How to complete this task
Where a line contains the word "things", copy that line from the records below.
======== Exercise inputs
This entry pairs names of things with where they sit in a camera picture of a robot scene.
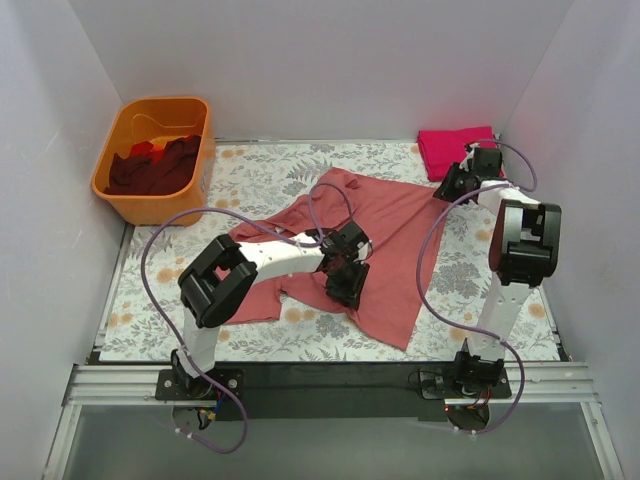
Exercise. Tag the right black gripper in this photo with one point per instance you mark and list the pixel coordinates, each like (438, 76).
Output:
(455, 182)

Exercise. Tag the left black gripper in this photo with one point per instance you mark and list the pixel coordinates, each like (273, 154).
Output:
(347, 283)

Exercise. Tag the salmon pink polo shirt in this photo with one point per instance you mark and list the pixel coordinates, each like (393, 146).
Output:
(396, 217)

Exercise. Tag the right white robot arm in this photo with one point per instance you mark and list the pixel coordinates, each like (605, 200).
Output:
(523, 252)

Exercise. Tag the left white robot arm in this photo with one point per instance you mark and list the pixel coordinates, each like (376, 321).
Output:
(215, 284)

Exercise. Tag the folded magenta t shirt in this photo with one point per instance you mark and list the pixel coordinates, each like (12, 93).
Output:
(439, 149)

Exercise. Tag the floral patterned table mat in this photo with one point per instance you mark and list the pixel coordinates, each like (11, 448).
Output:
(257, 181)

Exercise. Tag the orange plastic laundry basket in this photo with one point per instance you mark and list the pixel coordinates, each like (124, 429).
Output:
(158, 120)

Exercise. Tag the dark red clothes in basket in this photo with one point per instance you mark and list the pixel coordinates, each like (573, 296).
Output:
(152, 170)

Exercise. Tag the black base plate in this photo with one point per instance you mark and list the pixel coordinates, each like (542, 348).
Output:
(340, 390)

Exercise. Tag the aluminium frame rail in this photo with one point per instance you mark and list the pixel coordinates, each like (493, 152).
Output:
(545, 382)

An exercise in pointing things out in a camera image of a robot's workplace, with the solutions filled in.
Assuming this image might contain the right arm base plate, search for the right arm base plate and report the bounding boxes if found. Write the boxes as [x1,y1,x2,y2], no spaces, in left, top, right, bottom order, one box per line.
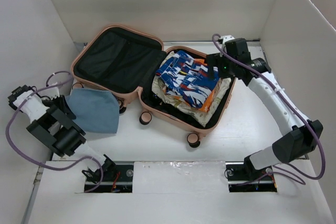
[224,162,277,193]

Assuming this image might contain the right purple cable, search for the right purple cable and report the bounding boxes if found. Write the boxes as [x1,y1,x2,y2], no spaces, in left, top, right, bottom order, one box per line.
[212,33,327,186]

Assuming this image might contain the orange white patterned garment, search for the orange white patterned garment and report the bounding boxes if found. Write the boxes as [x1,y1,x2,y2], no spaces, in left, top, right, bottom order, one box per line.
[162,57,215,112]

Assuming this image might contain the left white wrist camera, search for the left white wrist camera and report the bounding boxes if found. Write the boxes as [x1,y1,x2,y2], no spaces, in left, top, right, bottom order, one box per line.
[39,82,60,100]

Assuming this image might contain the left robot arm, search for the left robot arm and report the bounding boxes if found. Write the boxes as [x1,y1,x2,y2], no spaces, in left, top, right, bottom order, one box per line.
[8,85,119,183]

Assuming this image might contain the cream green printed jacket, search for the cream green printed jacket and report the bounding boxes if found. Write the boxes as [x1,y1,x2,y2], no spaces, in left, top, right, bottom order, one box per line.
[152,50,232,126]

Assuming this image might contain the blue white red shorts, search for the blue white red shorts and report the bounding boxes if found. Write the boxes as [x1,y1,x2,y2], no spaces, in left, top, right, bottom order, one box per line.
[155,50,220,109]

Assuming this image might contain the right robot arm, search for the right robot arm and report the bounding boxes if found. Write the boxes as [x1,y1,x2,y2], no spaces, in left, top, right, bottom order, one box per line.
[206,34,326,183]

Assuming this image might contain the pink suitcase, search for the pink suitcase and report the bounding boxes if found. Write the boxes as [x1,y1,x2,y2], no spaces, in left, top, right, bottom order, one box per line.
[71,25,235,148]

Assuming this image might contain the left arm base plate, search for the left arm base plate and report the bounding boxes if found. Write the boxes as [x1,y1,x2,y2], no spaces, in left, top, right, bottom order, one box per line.
[82,162,134,194]

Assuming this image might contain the light blue denim garment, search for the light blue denim garment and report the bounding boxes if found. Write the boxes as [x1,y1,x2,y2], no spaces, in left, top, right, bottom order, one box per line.
[66,88,119,134]

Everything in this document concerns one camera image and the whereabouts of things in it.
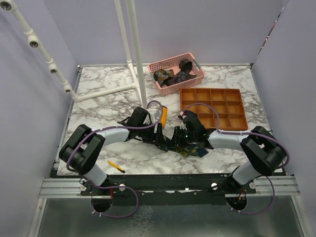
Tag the rolled brown tie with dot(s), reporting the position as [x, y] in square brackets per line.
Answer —
[185, 65]

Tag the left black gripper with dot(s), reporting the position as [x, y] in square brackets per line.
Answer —
[154, 138]

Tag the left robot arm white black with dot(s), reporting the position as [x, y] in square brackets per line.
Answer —
[82, 149]

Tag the orange utility knife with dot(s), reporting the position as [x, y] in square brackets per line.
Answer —
[164, 116]

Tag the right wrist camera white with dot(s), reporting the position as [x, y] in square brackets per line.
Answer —
[183, 124]

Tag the dark orange-patterned tie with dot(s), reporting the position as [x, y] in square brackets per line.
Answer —
[161, 75]

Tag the pink plastic basket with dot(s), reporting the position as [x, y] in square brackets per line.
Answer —
[173, 63]

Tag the white pvc pipe rack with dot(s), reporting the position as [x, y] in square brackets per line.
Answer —
[137, 74]

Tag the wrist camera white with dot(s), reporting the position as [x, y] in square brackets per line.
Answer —
[152, 117]
[183, 124]

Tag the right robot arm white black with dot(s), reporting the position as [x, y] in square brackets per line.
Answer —
[263, 151]

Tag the orange compartment tray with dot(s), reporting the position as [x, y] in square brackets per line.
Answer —
[216, 104]

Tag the yellow black pencil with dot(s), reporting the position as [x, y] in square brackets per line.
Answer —
[116, 166]

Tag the blue yellow floral tie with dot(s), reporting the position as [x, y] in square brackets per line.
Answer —
[184, 149]

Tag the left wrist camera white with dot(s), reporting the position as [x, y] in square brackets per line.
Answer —
[152, 117]

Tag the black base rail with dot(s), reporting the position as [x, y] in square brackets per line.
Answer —
[173, 189]

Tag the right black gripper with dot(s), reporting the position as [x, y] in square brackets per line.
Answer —
[177, 136]

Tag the dark blue-patterned tie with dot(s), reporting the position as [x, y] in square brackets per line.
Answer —
[180, 77]

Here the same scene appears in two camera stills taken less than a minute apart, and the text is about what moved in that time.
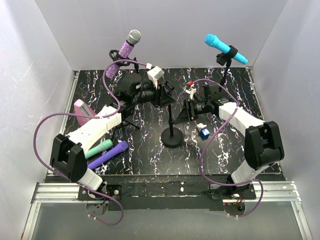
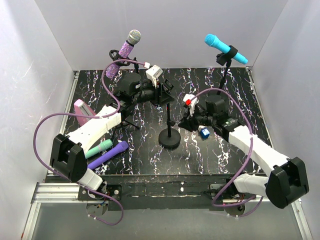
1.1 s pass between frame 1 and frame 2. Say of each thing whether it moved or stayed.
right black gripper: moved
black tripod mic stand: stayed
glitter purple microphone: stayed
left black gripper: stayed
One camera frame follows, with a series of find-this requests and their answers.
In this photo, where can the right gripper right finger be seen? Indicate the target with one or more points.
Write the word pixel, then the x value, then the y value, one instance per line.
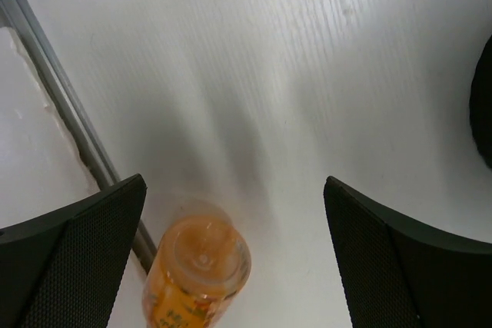
pixel 399 272

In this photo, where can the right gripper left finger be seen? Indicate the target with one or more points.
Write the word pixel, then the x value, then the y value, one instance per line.
pixel 64 268

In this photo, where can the black plastic waste bin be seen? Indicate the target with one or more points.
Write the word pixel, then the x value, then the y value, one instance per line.
pixel 480 109

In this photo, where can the orange juice bottle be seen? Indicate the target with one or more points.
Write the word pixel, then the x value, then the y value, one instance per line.
pixel 202 263

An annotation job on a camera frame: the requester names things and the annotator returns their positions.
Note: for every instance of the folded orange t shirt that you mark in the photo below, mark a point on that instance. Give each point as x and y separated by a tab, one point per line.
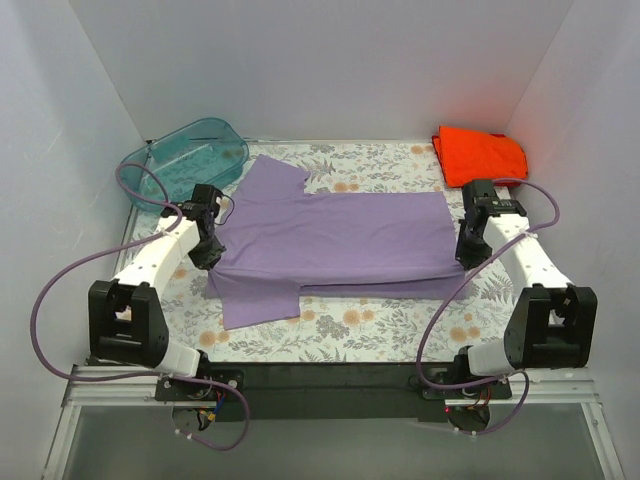
465	155

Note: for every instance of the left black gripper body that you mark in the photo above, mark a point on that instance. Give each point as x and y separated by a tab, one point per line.
208	250

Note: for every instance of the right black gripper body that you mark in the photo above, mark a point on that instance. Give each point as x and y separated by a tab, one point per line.
471	248

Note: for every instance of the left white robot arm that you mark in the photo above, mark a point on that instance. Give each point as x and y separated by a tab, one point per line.
126	321

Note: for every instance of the floral patterned table mat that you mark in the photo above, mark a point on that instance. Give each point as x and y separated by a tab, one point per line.
347	329

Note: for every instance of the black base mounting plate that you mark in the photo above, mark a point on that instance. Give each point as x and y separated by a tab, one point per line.
341	391

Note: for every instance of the aluminium frame rail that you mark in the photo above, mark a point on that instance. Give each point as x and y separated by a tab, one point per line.
113	385

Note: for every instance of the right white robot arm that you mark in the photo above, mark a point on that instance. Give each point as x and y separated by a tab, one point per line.
553	319

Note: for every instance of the purple t shirt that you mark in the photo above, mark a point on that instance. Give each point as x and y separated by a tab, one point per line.
282	242

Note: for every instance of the teal transparent plastic bin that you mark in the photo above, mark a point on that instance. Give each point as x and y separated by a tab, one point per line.
206	151
================
Output below
This entry pairs names of things with where they sit in a camera picture of a robot scene.
An exercise in pointing things out in a camera image of a robot's workplace, with the solutions filled in.
Everything in this document concerns one camera image and the whereabouts of things in it.
An annotation job on a camera frame: the requester names things and the annotator returns their positions.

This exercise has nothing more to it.